Probably approximate Bayesian computation: nonasymptotic convergence of ABC under misspecification

TL;DR

This paper provides theoretical bounds on the convergence of ABC methods under misspecification, demonstrating their robustness and proposing an improved SMC sampling algorithm for the pseudo-posterior.

Contribution

It develops nonasymptotic theoretical bounds for ABC under misspecification and introduces an enhanced SMC sampler for better posterior approximation.

Findings

ABC methods are inherently robust to misspecification.

Explicit bounds depend on parameter space dimension and number of statistics.

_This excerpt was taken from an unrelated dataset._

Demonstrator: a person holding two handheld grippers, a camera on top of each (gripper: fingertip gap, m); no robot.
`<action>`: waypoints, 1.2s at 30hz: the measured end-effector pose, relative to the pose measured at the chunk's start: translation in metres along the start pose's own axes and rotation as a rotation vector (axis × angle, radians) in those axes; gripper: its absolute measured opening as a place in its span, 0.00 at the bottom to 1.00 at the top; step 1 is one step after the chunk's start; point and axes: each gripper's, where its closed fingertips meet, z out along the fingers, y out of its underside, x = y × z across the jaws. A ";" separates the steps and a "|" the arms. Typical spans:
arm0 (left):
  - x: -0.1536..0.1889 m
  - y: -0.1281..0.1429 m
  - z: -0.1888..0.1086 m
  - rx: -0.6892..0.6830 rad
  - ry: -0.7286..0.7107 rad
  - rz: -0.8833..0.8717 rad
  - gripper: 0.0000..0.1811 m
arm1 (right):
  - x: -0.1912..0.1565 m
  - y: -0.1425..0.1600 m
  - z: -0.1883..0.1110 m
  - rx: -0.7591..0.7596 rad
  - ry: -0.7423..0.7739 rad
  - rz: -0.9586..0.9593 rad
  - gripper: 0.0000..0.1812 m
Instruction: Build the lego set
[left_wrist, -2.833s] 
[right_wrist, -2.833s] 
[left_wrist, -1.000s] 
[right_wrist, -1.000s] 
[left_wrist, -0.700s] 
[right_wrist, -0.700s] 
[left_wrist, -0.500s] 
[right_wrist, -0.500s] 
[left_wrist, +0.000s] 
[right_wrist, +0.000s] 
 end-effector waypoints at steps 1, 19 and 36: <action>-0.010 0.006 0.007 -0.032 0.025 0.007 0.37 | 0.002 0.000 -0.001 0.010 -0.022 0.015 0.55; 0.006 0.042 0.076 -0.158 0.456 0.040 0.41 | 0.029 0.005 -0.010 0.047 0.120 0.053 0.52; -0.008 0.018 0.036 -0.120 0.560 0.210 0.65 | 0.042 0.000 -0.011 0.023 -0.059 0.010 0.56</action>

Proposed SMC improves sampling efficiency for the pseudo-posterior.

Abstract

Approximate Bayesian computation (ABC) is a widely used inference method in Bayesian statistics to bypass the point-wise computation of the likelihood. In this paper we develop theoretical bounds for the distance between the statistics used in ABC. We show that some versions of ABC are inherently robust to misspecification. The bounds are given in the form of oracle inequalities for a finite sample size. The dependence on the dimension of the parameter space and the number of statistics is made explicit. The results are shown to be amenable to oracle inequalities in parameter space. We apply our theoretical results to given prior distributions and data generating processes, including a non-parametric regression model. In a second part of the paper, we propose a sequential Monte Carlo (SMC) to sample from the pseudo-posterior, improving upon the state of the art samplers.